Il tema del seminario è molto ricco di sfaccettature ed è stato scarsamente scandagliato in Italia da studiose e studiosi di problemi tributari, pur essendo il comparto dell’alimentazione particolarmente significativo, sotto il profilo economico, nell’area geografica emiliana e più in generale nell’economia italiana. Sono state individuate nel programma alcune tra le più importanti problematiche sulle quali concentrare l’attenzione, nella prospettiva di ottenere un quadro d’insieme sullo stato attuale della legislazione in materia alimentare, declinata essenzialmente nell’ottica delle scelte sostenibili e della loro promozione. Saranno evidenziate eventuali lacune e/o proposte di miglioramento, ponendo le basi per successive e più approfondite riflessioni. Ci si potrebbe ad esempio domandare fino a che punto lo Stato possa assumere iniziative, a livello legislativo e non solo, al fine di promuovere scelte alimentari che non danneggino la salute umana e che siano suscettibili di favorire scelte sostenibili, all’interno del perimetro dell’economia circolare. Le politiche pubbliche, inoltre, dovrebbero penalizzare gli sprechi alimentari e anche il legislatore tributario dovrebbe assumere idonee iniziative in tal senso. E qual è oggi e quale potrebbe essere in futuro il ruolo e l’importanza dell’Unione Europea in questo scenario complesso e articolato?

L’appuntamento sarà aperto dai saluti istituzionali del Direttore del Dipartimento di Giurisprudenza, Studî politici e internazionali Giovanni Francesco Basini, della Responsabile scientifica del Progetto “Food for Future” e Vicepresidente dell’Associazione Italiana dei Costituzionalisti Lucia Scaffardi, della Presidente dell’ODCEC di Parma Anna Maria Gherardi e del Presidente dell’Ordine degli Avvocati di Parma Francesco Mattioli.

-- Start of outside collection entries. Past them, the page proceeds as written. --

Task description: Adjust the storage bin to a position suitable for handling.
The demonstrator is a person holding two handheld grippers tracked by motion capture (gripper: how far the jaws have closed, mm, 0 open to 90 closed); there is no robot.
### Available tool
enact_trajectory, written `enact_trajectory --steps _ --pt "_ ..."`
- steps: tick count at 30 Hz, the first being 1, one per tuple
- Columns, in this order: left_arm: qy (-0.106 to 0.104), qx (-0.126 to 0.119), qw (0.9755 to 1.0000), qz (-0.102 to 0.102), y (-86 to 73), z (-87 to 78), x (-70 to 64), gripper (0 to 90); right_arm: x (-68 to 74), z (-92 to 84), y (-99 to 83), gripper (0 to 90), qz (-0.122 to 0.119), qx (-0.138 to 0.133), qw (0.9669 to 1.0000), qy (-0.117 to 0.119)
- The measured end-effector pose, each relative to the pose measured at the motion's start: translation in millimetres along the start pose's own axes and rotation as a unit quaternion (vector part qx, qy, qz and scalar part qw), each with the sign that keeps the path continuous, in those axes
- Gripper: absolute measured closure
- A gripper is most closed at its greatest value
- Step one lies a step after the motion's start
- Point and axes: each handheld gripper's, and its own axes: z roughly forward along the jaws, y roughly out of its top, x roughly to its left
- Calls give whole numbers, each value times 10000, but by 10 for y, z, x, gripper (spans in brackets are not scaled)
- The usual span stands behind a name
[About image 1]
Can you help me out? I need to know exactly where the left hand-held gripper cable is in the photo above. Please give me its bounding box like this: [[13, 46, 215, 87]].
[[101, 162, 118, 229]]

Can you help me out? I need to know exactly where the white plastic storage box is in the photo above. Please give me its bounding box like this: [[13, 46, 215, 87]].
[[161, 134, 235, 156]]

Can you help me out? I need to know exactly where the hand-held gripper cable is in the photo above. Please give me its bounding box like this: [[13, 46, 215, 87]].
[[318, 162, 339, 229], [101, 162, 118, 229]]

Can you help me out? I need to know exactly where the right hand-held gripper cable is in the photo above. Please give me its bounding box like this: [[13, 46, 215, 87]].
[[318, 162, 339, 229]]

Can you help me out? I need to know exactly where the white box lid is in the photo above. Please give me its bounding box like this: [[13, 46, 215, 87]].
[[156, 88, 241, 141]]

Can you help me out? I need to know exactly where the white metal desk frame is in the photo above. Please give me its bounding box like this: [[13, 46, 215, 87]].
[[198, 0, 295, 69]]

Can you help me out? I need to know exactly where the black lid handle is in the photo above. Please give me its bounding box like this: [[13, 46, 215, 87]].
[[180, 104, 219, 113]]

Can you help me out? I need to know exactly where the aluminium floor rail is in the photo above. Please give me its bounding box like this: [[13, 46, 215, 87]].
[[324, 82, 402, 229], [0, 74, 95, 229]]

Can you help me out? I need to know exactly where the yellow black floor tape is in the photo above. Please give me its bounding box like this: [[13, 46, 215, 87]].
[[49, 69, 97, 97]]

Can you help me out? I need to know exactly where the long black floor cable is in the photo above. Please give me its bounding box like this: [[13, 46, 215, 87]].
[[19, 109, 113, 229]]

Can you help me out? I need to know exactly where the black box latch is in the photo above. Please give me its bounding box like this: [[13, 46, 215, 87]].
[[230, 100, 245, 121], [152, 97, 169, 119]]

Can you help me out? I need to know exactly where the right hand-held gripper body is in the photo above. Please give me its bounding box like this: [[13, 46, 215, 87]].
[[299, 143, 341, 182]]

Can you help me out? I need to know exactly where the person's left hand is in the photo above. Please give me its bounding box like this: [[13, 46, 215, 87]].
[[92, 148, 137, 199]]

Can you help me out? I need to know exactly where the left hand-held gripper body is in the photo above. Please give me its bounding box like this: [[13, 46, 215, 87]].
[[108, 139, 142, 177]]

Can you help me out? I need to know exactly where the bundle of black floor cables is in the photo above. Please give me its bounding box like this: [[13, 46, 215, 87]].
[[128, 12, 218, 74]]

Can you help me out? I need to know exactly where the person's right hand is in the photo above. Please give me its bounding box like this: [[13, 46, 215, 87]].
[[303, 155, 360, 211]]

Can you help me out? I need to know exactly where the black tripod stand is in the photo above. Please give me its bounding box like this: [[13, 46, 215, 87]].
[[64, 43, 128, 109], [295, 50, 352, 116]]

Nel corso del pomeriggio interverranno studiose e studiosi italiani di riconosciuta autorevolezza e un autorevole studioso brasiliano, Arthur Ferreira Neto dell’Università Federale del Rio Grande do Sul, Vicepresidente del Tribunal Administrativo de Recursos Fiscais dello Stato di Rio Grande do Sul. 

Alberto Comelli, ordinario di Diritto tributario all’Università di Parma, modererà e concluderà i lavori. 

La relazione introduttiva sarà affidata a Roberta Alfano, docente di Diritto tributario al Dipartimento di Giurisprudenza dell’Università di Napoli Federico II, e verterà sulle politiche tributarie per il settore alimentare. I temi trattati saranno affrontati anche sotto il profilo del diritto dell’Unione europea, come testimonieranno le relazioni di Chiara Cattabriga e Federica Bruno, rispettivamente Consigliera giuridica principale della Divisione agricoltura al Servizio giuridico della Commissione europea e Team leader alla European Food Safety Authority (EFSA). 

Sarà possibile partecipare all’appuntamento in presenza, fino a un massimo di 10 persone, oppure da remoto, previa iscrizione obbligatoria da effettuare inviando una mail entro le 12 del 25 marzo alla dottoranda di ricerca Alice Gualerzi (alice.gualerzi@unipr.it). Link Teams per il collegamento da remoto

Il seminario è stato accreditato dall’Ordine degli Avvocati di Parma con l’attribuzione di tre crediti formativi e dall’Ordine dei Dottori commercialisti e degli Esperti contabili di Parma con l’attribuzione di quattro crediti formativi.